[Brief] Filter this material down to the lines that hold "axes", copying each one.

[Information shown]
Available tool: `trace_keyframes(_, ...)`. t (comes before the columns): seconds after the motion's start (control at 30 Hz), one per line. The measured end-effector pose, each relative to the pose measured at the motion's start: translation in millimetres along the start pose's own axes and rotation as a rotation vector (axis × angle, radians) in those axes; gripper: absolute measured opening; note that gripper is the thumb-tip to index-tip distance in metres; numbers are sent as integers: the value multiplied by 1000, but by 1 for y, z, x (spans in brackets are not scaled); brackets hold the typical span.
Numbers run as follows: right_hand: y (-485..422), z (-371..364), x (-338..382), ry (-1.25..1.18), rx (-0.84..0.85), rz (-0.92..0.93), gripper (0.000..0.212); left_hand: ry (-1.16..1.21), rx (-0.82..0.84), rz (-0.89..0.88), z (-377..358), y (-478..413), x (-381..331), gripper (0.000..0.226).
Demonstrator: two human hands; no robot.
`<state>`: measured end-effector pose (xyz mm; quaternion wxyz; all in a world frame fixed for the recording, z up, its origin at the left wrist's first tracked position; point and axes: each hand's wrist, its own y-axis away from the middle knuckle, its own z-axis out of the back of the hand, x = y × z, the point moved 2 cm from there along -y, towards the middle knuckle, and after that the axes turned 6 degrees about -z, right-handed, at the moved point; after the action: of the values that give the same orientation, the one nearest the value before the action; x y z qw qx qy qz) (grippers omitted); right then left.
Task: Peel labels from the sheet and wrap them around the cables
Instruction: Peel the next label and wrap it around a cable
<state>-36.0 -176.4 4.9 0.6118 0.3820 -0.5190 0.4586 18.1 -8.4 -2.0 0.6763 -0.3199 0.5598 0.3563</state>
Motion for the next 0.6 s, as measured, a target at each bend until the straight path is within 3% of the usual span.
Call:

[Finished exercise]
Available tool: `trace_keyframes(_, ...)`. t (comes before the columns): seconds after the motion's start (control at 30 Hz), one per line. The measured end-effector pose, each relative to the pose measured at the motion's start: translation in millimetres along the start pose's own axes and rotation as a rotation vector (axis × angle, radians) in those axes; gripper: absolute measured opening; note that gripper is the thumb-tip to index-tip distance in metres; numbers are sent as integers: the value multiplied by 1000, but by 1 for y, z, x (spans in brackets are not scaled); brackets hold the typical span.
`<state>`: measured end-effector pose (xyz mm; quaternion wxyz; all in a world frame fixed for the recording, z up, its origin at the left wrist's first tracked position; point and axes: each hand's wrist, its own y-axis away from the middle knuckle, its own z-axis out of the back of the hand, x = y × z, the point moved 2 cm from there along -y, towards the middle knuckle, and after that the axes turned 6 degrees about -z, right-handed, at the moved point; after the action: of the values that give the same orientation, the one nearest the value before the action; x y z qw qx qy qz) (grippers omitted); right then left.

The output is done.